We've now determined that state definitions of marriage are unconstitutional, but the Fourteenth Amendment only applies to states, what about the national government? Why is the Defense Of Marriage Act unconstitutional. These answers lie in the Fifth Amendment which reads, "No person deprived of life, liberty, or property, without due process of law..." The Fourteenth Amendment, once again, states that United States citizens have garunteed privileges and immunities. These two clauses holds the national government to the same obligations as the states. Congress cannot make laws that will abridge the privileges and immunities of the citizens of the United States, nor can the national government infringe on their liberties without due process of law.

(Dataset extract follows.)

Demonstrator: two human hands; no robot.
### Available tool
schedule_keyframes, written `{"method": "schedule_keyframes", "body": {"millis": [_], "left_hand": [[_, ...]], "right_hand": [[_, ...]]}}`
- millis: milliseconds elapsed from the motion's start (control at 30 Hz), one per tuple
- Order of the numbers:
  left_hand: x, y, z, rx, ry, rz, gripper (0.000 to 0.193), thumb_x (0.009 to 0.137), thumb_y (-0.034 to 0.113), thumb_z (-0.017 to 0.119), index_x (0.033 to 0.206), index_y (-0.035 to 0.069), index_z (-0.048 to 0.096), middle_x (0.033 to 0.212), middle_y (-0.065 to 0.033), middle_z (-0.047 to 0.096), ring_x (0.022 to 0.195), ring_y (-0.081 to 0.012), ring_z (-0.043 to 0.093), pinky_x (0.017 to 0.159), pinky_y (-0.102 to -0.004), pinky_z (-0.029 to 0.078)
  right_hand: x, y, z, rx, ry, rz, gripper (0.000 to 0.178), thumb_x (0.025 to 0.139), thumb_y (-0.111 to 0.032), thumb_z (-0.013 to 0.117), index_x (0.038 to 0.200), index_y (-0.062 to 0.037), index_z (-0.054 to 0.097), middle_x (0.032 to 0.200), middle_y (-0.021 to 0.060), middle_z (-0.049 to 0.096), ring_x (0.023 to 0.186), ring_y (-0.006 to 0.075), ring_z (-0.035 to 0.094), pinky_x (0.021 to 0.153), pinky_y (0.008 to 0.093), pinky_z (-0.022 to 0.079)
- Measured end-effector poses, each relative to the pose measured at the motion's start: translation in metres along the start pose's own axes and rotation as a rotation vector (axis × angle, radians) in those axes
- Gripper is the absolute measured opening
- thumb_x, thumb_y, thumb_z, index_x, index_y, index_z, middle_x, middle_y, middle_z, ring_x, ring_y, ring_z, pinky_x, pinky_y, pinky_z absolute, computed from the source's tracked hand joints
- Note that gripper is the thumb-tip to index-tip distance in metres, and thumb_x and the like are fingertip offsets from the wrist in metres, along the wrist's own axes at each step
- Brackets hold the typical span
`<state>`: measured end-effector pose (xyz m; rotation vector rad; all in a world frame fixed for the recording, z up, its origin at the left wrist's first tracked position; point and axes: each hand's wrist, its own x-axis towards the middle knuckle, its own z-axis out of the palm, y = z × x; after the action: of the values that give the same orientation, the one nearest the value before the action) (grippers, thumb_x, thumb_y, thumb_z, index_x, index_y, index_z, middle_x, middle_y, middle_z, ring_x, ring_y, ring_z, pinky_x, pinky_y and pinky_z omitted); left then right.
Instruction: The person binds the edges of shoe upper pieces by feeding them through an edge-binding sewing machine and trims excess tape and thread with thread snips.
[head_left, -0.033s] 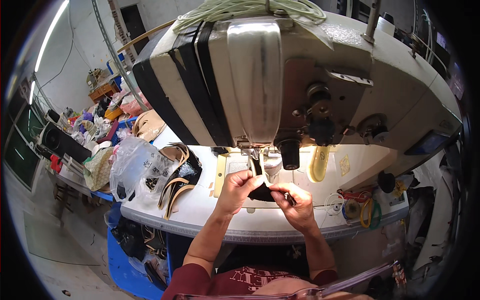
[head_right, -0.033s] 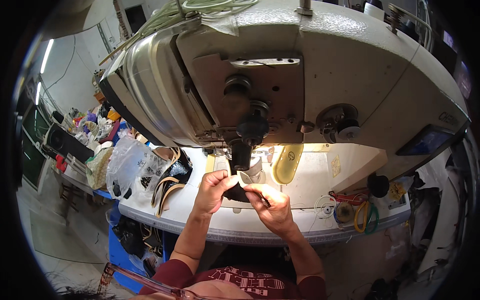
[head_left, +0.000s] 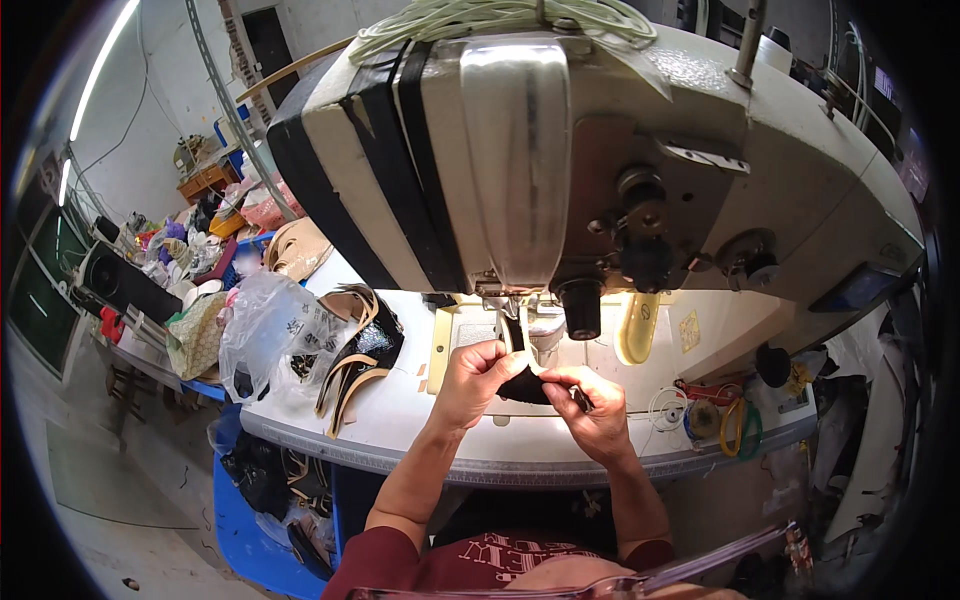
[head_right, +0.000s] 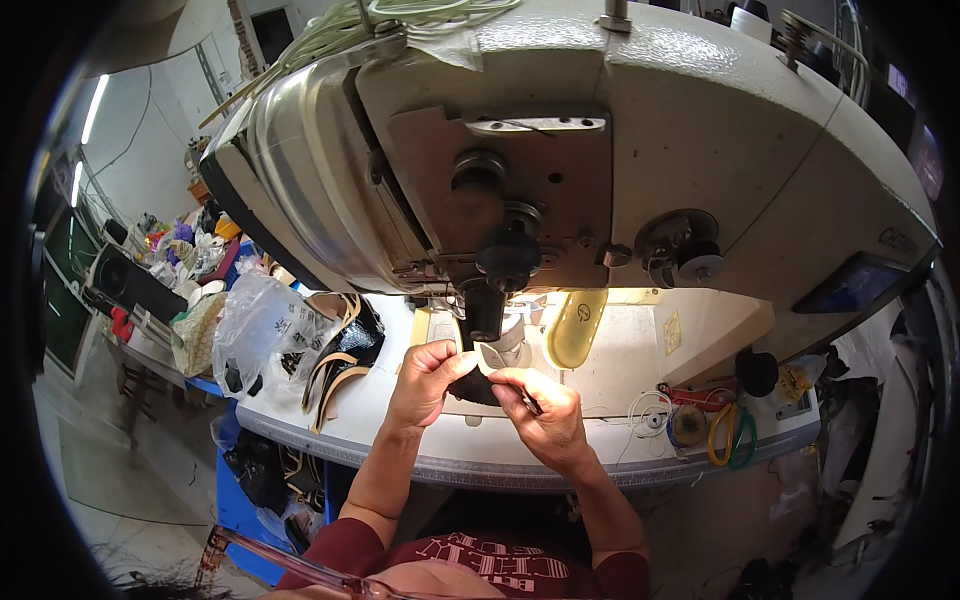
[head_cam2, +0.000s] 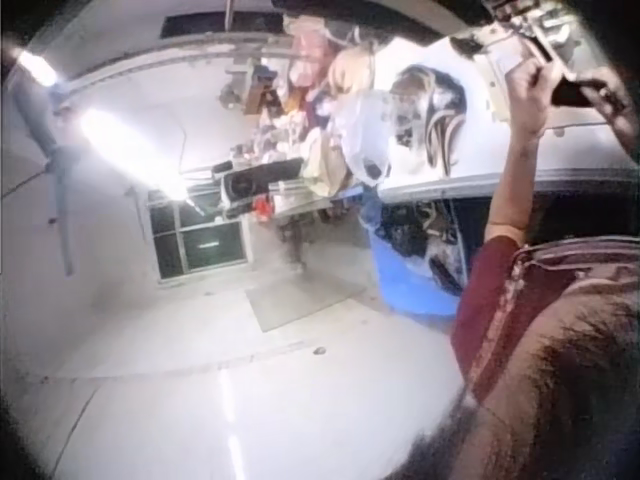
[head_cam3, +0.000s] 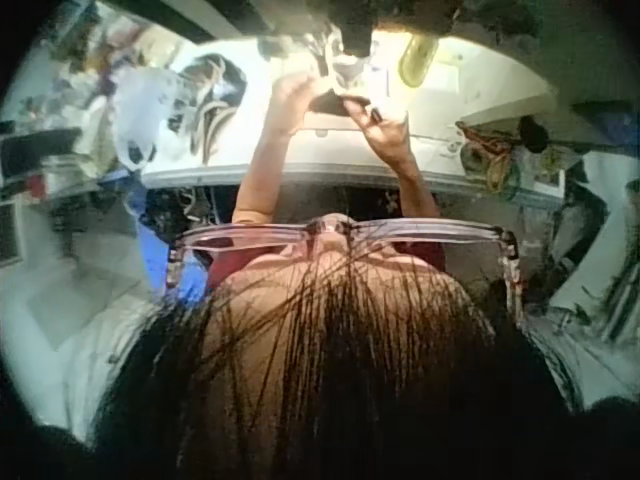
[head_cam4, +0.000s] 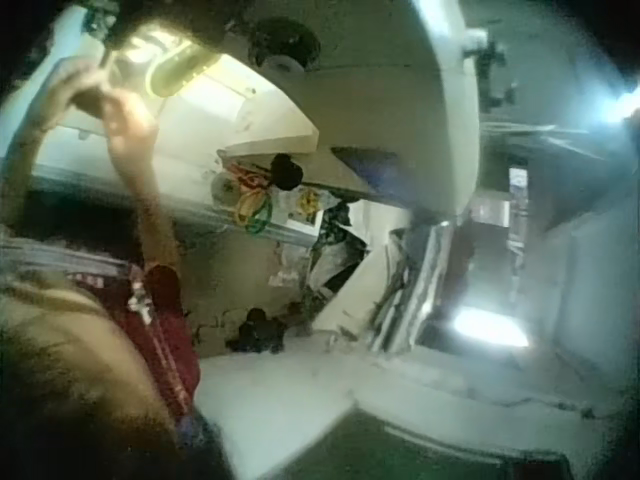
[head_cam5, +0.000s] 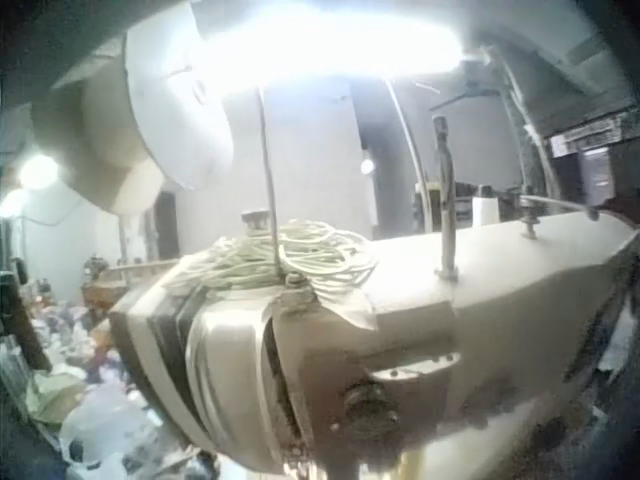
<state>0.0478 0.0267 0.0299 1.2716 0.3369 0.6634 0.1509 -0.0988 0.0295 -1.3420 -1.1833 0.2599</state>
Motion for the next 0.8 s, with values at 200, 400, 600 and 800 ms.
{"method": "schedule_keyframes", "body": {"millis": [200, 400, 600, 800], "left_hand": [[0.006, 0.002, -0.004, -0.056, 0.024, -0.043, 0.02, 0.084, 0.017, 0.055, 0.068, 0.005, 0.059, 0.057, 0.0051, 0.051, 0.046, -0.0008, 0.043, 0.04, -0.0144, 0.031], [-0.006, 0.006, 0.003, -0.09, 0.108, -0.196, 0.016, 0.082, 0.021, 0.059, 0.078, 0.005, 0.059, 0.062, -0.0003, 0.058, 0.043, -0.0033, 0.05, 0.034, -0.0136, 0.035], [0.0, 0.002, -0.005, -0.155, 0.039, -0.181, 0.018, 0.079, 0.017, 0.063, 0.089, 0.003, 0.059, 0.065, -0.0002, 0.059, 0.047, -0.0044, 0.055, 0.036, -0.0135, 0.041], [0.008, 0.008, 0.0, -0.134, 0.139, -0.163, 0.016, 0.078, 0.021, 0.064, 0.074, 0.006, 0.06, 0.044, -0.0005, 0.05, 0.03, -0.0047, 0.041, 0.028, -0.015, 0.029]], "right_hand": [[0.002, -0.001, 0.003, 0.036, 0.048, 0.053, 0.014, 0.077, 0.0, 0.06, 0.092, -0.0004, 0.06, 0.077, 0.0003, 0.058, 0.059, 0.0021, 0.046, 0.052, 0.0159, 0.037], [0.0, 0.01, 0.006, 0.07, 0.073, 0.059, 0.018, 0.078, 0.0, 0.06, 0.096, 0.0011, 0.058, 0.078, -0.0002, 0.058, 0.059, 0.0004, 0.045, 0.051, 0.0151, 0.037], [0.006, 0.006, 0.011, 0.124, 0.097, 0.075, 0.019, 0.078, 0.001, 0.059, 0.097, 0.003, 0.056, 0.08, 0.0026, 0.059, 0.065, 0.0034, 0.05, 0.057, 0.0164, 0.041], [0.019, 0.017, 0.014, 0.088, 0.159, -0.033, 0.022, 0.079, 0.0, 0.059, 0.1, 0.0049, 0.056, 0.081, 0.0054, 0.061, 0.066, 0.0055, 0.053, 0.06, 0.0182, 0.043]]}}
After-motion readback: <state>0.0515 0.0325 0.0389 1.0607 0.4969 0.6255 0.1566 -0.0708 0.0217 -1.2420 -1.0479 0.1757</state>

     The Tenth Amendment gives states powers not denied to them or given to the national government, as stated by the Constitution. The Constitution, via the Fifth and Fourteenth Amendments, gatuntee citizens of the United States certain privileges and immunities that must be equally applied to all people and cannot be violated without due process of law, by either the state or national governments. Married couples are given privileges and immunities denied to homosexual couples, since they cannot marry in 37 states. The Fourteenth Amendment, through the Equal Protection clause, extends the rights of marriage, and its resulting privileges and immunities, to homosexuals via the law. The Fifth Amendment and Fourteenth Amendment defends these rights from both the national and state governments, respectively. Due process of law must be taken to deny any homosexual couple the liberty of marriage, but since the Constitution implicitly legalized gay and lesbian marriages, and liberties can only be denied from a crime, the state and national governments can deny the liberty of marriage to any homosexual couple. Since the Constitution denies states the power to abnegate United State citizens privileges and immunities, including those regarding marriage, the Tenth Amendment does not permit states to define marriage.